To try to grasp the full horror of this apparently singular event, it helps to look backward in time and slightly further in space.
One of the best programmes initiated by Rotary International was a commitment undertaken in 1979 to the eradication of polio worldwide. Polio is a disease which kills and paralyses some adults and especially children.
The disease is caused by a virus which is easily transmitted and attacks the central nervous system, affecting muscles and resulting in irreversible paralysis. When respiratory muscles are attacked, there is a 10 per cent probability of death. Once infected, there is no cure - the disease is completely preventable through repeated vaccination, which provides lifetime immunity.

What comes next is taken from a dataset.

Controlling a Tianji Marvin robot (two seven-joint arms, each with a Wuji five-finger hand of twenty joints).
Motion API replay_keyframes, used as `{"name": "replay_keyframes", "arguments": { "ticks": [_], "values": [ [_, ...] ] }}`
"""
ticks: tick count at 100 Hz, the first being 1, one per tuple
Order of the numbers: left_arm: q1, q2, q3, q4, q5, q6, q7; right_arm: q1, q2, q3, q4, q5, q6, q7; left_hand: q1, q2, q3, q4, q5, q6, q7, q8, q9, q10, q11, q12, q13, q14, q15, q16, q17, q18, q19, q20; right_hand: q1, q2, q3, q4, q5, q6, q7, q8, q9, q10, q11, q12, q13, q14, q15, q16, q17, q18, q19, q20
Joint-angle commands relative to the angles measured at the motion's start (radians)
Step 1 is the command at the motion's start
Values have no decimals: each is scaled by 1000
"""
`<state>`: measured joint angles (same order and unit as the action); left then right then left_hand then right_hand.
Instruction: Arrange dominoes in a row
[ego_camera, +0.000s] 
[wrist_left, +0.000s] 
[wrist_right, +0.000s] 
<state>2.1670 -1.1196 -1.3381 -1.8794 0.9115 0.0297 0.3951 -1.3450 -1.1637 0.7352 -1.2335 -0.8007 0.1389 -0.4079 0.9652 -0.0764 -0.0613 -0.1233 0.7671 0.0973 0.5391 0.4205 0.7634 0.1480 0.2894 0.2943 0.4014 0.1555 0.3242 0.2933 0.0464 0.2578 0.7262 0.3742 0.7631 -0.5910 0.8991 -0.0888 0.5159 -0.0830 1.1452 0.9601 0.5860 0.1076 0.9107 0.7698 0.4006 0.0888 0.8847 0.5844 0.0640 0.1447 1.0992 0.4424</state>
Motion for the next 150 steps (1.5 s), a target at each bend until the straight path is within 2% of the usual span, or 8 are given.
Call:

The Rotary campaign on polio was, in 1985, the first and largest private sector-supported international public health initiative. Since 1988, when Rotary's initial $120 million annual contribution was enhanced by partnership with the Bill and Melinda Gates Foundation, the campaign has been wildly successful.
By 1991, the Americas were free of polio virus.
The number of cases - 350,000 worldwide in 1988 - has been reduced to 406 in 2013. And the 175 countries where the virus was endemic have been reduced to just three - Nigeria, Afghanistan and Pakistan.
The importance of total eradication can't be overstated.
The World Health Organisation estimates that failure to end polio in the endemic areas could result in as many as 200,000 new cases worldwide in 10 years.
This is where politics, religion and, especially, revenge converge.
This year, 2014, 62 health workers have been killed in Pakistan alone. The motive appears to be the belief these health workers were in collusion with foreign or non-Islamic agencies to impose Western ideas on Pakistanis.
Pakistani parents, in turn, are shunning polio vaccination for their children. As a result, so far this year 66 of the 82 reported cases of polio worldwide have been in Pakistan.
In the months before the killing of Osama bin Laden on May 2, 2011, by Seal Team Six , the CIA was eagerly pursuing the few leads it had to Osama's whereabouts. While a final thread was obtained by following Bin Laden's courier, Abu Ahmed Al-Kuwaiti, the exact location of his compound was pinpointed first by a ruse.
The CIA enlisted a physician who went door-to door in Abattabad promising to deliver free immunisations for hepatitis B and for polio, while taking blood samples. His real purpose was to confirm the true hiding place of Bin Laden through DNA analysis of the samples.
After the Bin Laden raid, the phony immunisation tactic became widely known in Pakistan and created a backlash which has thus far taken the lives of 62 Pakistani health workers and one American volunteer doctor, and has resulted in many new cases of polio in Pakistan and renewed the threat of many more cases to come.
United States President Barack Obama has ordered that the CIA no longer use such phony medical ruses to achieve its ends. That may be reassuring to American ears but is of small comfort to families of the dead health workers and the present and future sufferers of polio in Pakistan and the rest of the world.
Jay Kuten is an American-trained forensic psychiatrist who emigrated to New Zealand for the fly fishing. He spent 40 years comforting the afflicted and intends to spend the rest afflicting the comfortable.